Having just a single full-service airline in Australia will mean higher fares for passengers, lower wages for workers, and will cost our tourism industry billions. I call on the federal government to ensure that Virgin emerges from the voluntary administration process a full-service airline that will provide services across the country and into regional Australia. This is why I renew my personal call for the federal government to send a signal to the market by taking an equity stake in Virgin. This would tell the market and the potential new owners that the government supports a strong and viable aviation industry. Without this support, Virgin is likely to be stripped back to its bones. The golden triangle of Sydney, Melbourne and Brisbane, which makes the lion's share of profits, would obviously stay. The regions, however, would suffer greatly—hardworking families like Matt and Bec with their three daughters, and Ellen, and potentially thousands more Virgin workers.

There's also another debacle in aviation at dnata. We have a situation where Australian workers have worked in the Australian aviation industry their whole lives, some of them for Qantas and other catering companies before the government approved the sale to dnata. These workers are now being denied access to the Australian JobKeeper scheme by our government because dnata is owned, ultimately, by the Dubai government. These workers cannot choose who owns their company. Retrospectively excluding the workers of dnata from the JobKeeper scheme is a cruel stroke of the pen that has left some 5,500 workers out of a scheme that was designed specifically to assist workers like them. These workers have no control over who owns the company they work for, but what they do have is Australian passports and a lifetime of work in Australia. They've paid taxes in Australia all their lives and now they are being let down by their own government, which doesn't seem to care.

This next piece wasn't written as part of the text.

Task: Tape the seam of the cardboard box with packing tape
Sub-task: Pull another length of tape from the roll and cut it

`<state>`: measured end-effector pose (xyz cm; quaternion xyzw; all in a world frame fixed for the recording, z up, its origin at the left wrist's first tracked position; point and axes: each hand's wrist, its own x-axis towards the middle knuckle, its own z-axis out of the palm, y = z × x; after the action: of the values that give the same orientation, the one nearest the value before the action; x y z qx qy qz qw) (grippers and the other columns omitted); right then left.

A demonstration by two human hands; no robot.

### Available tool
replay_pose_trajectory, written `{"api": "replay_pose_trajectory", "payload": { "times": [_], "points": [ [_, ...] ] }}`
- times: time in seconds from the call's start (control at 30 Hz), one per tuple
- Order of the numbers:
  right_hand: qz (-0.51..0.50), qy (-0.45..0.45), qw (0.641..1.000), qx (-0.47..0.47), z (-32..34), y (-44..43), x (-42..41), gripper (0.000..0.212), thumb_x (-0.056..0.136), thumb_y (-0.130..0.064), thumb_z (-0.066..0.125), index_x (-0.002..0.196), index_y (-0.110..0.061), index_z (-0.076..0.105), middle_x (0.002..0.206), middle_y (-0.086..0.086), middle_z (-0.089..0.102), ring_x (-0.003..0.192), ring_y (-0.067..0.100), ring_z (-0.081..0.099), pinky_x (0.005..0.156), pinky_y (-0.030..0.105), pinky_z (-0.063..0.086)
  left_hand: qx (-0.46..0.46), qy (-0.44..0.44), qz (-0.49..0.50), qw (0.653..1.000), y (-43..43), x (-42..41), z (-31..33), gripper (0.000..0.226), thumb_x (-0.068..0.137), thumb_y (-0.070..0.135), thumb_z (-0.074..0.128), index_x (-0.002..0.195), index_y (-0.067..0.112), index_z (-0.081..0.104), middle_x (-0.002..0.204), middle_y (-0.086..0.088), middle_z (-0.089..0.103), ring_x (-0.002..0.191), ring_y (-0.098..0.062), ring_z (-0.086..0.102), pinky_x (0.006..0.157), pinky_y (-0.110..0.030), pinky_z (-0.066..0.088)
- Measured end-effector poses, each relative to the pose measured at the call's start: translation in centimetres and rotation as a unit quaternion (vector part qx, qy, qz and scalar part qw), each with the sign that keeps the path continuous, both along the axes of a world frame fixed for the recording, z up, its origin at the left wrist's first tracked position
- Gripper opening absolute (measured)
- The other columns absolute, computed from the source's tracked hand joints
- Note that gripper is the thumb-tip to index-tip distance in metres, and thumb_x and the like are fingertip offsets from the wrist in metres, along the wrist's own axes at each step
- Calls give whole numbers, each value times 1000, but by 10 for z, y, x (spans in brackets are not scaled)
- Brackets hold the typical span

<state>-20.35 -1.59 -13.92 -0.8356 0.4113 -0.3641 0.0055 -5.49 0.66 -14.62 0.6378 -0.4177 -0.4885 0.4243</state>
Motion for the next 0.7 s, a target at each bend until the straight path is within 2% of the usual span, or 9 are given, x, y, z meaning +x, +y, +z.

I want to tell you the story of Natasha Crowden, who emailed my office. She was born and lives in Redcliffe in Queensland and has been paying taxes since she was 16. She has been at Dnata for roughly six years. She has a partner and a two-year-old boy, who just a few days ago underwent a medical procedure. Medical supplies are costing $20 to $30 a day. Natasha has now been without pay for eight weeks. The rent, electricity, water, phone, internet and rego bills have not stopped coming in. Her son had a tin of pineapple and tinned beetroot with ham for dinner again last night. That's how tight money is currently for her. She has no annual leave left, due to taking a year off on maternity leave when her son was born. Her partner works, but his hours have been cut down. She is not eligible for JobKeeper. Because of the government, she has been excluded. She is not eligible for JobKeeper or jobseeker. Some of her colleagues have been caught in a terrible situation. How many of them cancelled their applications when they heard that Dnata was originally entitled to JobKeeper? They were playing by the rules only to have the government move the goalpost on them midgame. Cancelling their applications has cost them time and money they can ill afford. It will now be another four weeks before they can get jobseeker, assuming that they can meet the requirements. Workers like Natasha need the government to step in and help. They need the government to work out a way to help Australian citizens who have been working and paying taxes their entire lives. It wasn't the workers who grounded the planes; it was the government.

I'm calling on this government to change its regulations, grant companies like Dnata access to JobKeeper to support these workers and produce a national aviation plan, without which we'll see no snapback for Matt, Bec, Ellen and Natasha and for many thousands more Australians and their families.